What does productivity really mean for the company?


This world is fast. Knowledge, technological advances and information grow to exponential rates, and to catch up with them is a challenge on its own. The dilemma for organizations is critical but what’s the solution? Fully renovated staff every single year that can bring new insight into the company? That’s an approach: expensive, unsustainable for the long term, and questionable from an CSR –Corporate Social Responsibility- perspective. Here I suggest some practical changes in the way we perceive productivity management inside the organization.
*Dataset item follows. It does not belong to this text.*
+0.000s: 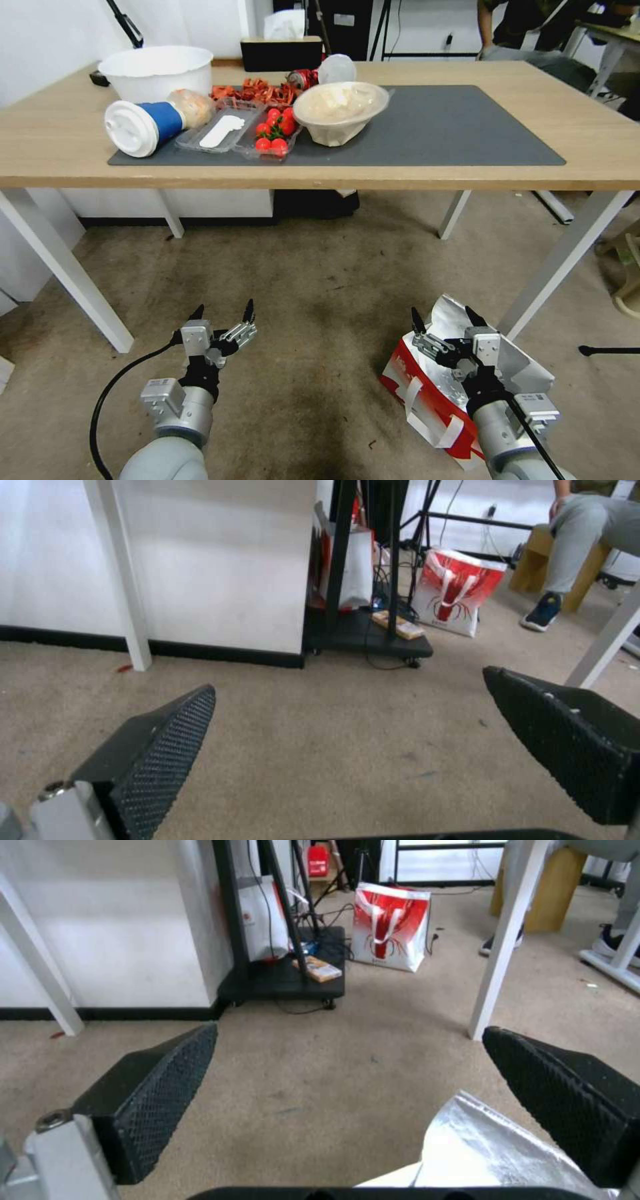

Limitations of formal approaches
Some companies made the choice to encourage employees to study further: MBAs, Masters, and technical courses that can increase their skills and knowledge and keep them updated. But what if catching up is understood as a daily task? In this world, fast as I said above, new knowledge and information emerge on daily basis. If companies base all their efforts on formal training (MBAs, Masters, etc) the day will come when employees won’t be even finishing their MBA when they’ll have to start the next one. In my opinion, even though a necessary formal approach, companies must think about more sustainable and efficient alternatives.

Learning is routine
In practice, I suggest to change some fixed patterns of work inside office. For example, Google changes the way office design was understood and implemented a revolutionary one. Fifty years ago a ping pong package at office wouldn’t be taken seriously. Ten years ago it’d been said that wasn’t the core business so the ping pong set should be outsourced.
However, today there’s space for new improvements. Have you ever wonder why jobs are so routinely scheduled that learning time is almost nonexistent? For instance, let’s see a real case. Police officers must train their physical condition, shooting precision, and action tactics, among others. They must train several capabilities to perform well in their daily job, right? So, why don’t companies provide training time into the formal working hours to increase people’s capabilities to perform well in what's the company core stuff? Is it just perceived as a waste of time and money?
We should think twice the way we understand working schedules in the world of today: if productivity, innovation, and change are key words for reaching competitiveness, so then companies should be shedding us light about how to actually perform high on all those “key factors”. It’s after all a matter of self-survival: don’t you agree?